Терра инкогнита (marsuser) - страница 2

— Барк! Брак! Краб!

Из дыры в корме бракованного барка под свист и улюлюканье вывалился испуганный краб и бочком, бочком устремился к ближайшей луже.

— Бар! Бра! Раб!

Раб получился какой-то маленький, замученный. На него зашикали, и он поспешил дематериализоваться.

— Бром! Ромб! Борт!

— Э, нет, — зашумели зеваки, — борт не считается, борт — не анаграмма!

Проигравший выбыл. Игру продолжили двое.

— Бук! Куб!

— Икар! Икра!

— Апельсин! Спаниель!

— Блондинка! Надолбник!

Блондинка с надолбником удалась на славу. Зрители покатились со смеху. Волшебники разгорячились. Материализации становились все замысловатей.

— Буртоукладчик! Трубоукладчик!

— Ампервольтметр! Вольтамперметр!

— Ангиокардиография! Кардиоангиография!

К сожалению, мне так и не удалось узнать, кто же одержал победу, потому что распорядитель выкрикнул мое имя. Я поморщился: тот, кто пользуется псевдонимом, не любит, когда его называют по имени. Я понятия не имел, зачем верховному магу понадобился никому не известный писатель, живущий на самом краю физического мира, где реки, достигнув предела, низвергаются в бездну, как пролитые чернила с края стола…
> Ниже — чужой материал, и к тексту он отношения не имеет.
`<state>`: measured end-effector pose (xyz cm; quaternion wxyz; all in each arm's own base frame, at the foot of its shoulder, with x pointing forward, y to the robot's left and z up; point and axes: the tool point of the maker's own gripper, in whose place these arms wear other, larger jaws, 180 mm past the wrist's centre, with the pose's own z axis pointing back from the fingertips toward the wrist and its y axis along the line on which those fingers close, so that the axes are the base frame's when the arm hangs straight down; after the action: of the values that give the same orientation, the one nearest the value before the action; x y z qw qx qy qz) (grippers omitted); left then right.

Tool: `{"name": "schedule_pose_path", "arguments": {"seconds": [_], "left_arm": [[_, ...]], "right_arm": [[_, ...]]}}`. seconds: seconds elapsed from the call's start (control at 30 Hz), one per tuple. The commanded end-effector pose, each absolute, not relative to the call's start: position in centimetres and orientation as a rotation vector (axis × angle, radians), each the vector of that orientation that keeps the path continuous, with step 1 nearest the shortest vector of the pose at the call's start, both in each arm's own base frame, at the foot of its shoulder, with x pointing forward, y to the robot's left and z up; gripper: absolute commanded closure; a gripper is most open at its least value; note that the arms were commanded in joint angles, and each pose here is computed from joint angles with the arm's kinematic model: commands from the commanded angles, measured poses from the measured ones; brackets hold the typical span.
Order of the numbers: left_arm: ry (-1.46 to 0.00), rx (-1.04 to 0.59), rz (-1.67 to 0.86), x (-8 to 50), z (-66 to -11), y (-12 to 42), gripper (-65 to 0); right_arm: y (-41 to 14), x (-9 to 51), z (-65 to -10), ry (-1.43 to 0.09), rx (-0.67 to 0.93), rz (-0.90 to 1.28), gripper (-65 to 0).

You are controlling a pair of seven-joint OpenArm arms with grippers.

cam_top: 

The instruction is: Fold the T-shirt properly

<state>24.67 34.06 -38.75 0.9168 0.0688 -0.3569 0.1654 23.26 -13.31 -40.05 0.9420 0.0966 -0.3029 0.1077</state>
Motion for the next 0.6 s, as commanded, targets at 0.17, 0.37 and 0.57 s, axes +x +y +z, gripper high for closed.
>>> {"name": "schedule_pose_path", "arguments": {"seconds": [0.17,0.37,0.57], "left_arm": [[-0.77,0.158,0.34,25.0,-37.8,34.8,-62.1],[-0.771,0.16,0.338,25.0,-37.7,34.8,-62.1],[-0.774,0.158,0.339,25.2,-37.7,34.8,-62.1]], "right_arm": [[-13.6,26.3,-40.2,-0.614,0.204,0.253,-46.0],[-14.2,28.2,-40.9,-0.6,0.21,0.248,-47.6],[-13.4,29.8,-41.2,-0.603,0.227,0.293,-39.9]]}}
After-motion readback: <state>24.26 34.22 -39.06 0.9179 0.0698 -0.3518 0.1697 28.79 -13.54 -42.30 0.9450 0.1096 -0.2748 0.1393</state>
Давным-давно, когда Земля по форме еще напоминала яйцо, философы одержали победу над учеными, а затем и сами передрались между собой. Гегельянцы побили стоиков, эпикурейцы дали прикурить все остальным. Философия — это любовь к мудрости, а не мудрецам. Никто из них не хотел уступать, противники несли потери: досократики сократились до сократиков, а гностики перебежали к агностикам. Гуманисты и скептики, материалисты и анархисты — все они уходили: большинство — в мир иной, и лишь немногие покинули поле боя на своих двоих… Во время войны Логос возглавил движение солипсистов[1].
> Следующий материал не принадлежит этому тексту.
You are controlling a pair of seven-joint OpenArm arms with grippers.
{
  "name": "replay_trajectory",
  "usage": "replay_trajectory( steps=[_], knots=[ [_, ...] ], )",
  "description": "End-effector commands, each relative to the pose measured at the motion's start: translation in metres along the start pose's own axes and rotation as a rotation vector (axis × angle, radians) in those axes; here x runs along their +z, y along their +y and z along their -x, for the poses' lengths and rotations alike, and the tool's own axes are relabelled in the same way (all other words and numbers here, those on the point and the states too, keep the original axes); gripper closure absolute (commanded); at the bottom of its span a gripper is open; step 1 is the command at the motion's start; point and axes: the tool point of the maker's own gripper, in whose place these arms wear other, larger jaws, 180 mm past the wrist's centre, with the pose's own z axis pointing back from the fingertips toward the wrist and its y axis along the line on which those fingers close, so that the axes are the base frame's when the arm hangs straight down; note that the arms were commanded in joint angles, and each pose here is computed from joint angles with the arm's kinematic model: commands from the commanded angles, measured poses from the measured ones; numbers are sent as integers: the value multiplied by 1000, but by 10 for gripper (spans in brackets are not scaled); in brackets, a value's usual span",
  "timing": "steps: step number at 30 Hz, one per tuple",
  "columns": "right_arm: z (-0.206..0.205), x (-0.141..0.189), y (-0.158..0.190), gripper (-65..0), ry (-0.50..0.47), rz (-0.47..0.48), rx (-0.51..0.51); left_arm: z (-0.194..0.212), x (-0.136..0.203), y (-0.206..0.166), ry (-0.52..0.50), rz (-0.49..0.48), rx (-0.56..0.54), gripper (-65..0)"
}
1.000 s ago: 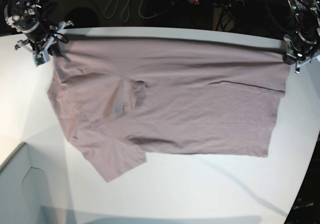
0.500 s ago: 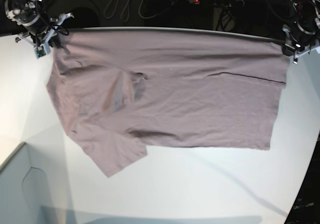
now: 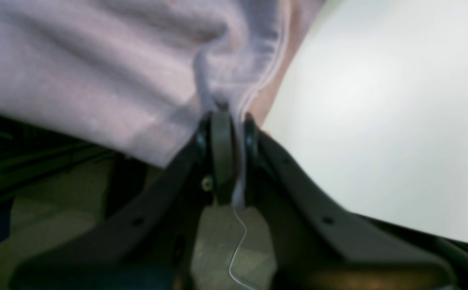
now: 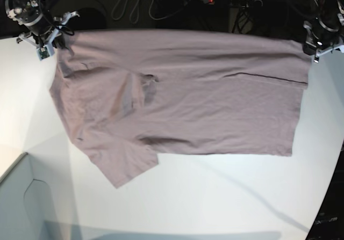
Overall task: Layout the t-shirt on the table in an organized manner, then fold the t-shirt properly
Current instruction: 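Lay the shirt flat by drawing both grippers back, then open them, then move both grippers along the shirt sides and grasp the hem corners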
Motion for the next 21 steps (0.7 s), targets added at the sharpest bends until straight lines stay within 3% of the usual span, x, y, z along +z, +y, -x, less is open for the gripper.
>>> replay_trajectory(
  steps=[1, 3, 6, 8, 11, 16, 21],
  knots=[
    [-7, 4, -8, -13, -30, 20, 7, -11, 3, -7, -23, 23, -1, -4],
    [-7, 4, -8, -41, -29, 20, 8, -11, 3, -7, -23, 23, -1, -6],
    [-7, 5, -8, -144, -29, 21, 10, -12, 3, -9, -26, 26, -4, -41],
    [-8, 6, -11, -209, -33, 31, 8, -13, 3, -9, -29, 26, -3, -110],
    [-12, 13, -27, -284, -52, 83, -19, -12, 5, -11, -29, 31, -11, -285],
    [-33, 33, -56, -317, -119, 192, -34, -24, 13, -32, -66, 77, -48, -511],
    [-64, 33, -71, -320, -197, 242, -51, -38, 22, -57, -118, 131, -83, -531]
  ],
)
Они-то, в конце концов, и одержали победу. Сознание опрокинуло материю на спину. Субъективный идеализм взял верх над объективной реальностью, тем самым положив начало эпохе всеобщего счастья. Впрочем, все эти метафизические кровопролития трогали меня так же, как мои рассеянные пальцы трогают сейчас этот спичечный коробок.

Худой мир лучше толстой ссоры, мир иной лучше иной войны.
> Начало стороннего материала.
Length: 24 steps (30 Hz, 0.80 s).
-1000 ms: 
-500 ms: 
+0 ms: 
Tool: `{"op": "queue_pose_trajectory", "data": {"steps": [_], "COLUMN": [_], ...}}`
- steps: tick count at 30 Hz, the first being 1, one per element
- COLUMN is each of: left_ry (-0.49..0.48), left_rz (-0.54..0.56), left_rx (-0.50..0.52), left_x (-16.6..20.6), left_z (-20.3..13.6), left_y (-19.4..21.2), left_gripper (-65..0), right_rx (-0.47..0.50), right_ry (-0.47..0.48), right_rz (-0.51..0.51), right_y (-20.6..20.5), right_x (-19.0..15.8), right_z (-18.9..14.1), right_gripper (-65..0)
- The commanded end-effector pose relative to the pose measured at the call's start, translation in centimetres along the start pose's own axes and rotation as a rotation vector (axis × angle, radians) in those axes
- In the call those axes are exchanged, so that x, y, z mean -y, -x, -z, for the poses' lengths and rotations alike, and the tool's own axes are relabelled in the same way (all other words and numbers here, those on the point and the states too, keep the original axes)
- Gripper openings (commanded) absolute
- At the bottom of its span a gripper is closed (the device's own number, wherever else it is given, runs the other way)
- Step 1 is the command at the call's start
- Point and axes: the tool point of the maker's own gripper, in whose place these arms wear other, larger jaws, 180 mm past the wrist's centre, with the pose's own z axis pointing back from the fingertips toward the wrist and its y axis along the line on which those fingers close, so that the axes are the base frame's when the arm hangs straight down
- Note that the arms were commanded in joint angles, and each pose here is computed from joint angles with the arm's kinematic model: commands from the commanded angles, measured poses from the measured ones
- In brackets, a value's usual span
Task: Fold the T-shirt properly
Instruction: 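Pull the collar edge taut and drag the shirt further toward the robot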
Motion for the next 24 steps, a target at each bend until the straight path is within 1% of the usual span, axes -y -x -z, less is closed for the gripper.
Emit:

Укрывшись в длинной тени, которую на закате отбрасывала моя башня из слоновой кости, я как раз дописывал рассказ из библейской жизни, когда курьер вручил мне конверт с известной всем монограммой: сплетенные меж собой две гласных и три согласных буквы в венке из остролиста. Великий Логос.

Я слышал, что, несмотря на вспыльчивый нрав, он и мухи не обидит. Возможно, вот только прочие насекомые уходили от него в слезах. Двери распахнулись, и в коридор выскочил всклокоченный молодой волшебник с белыми от ужаса глазами.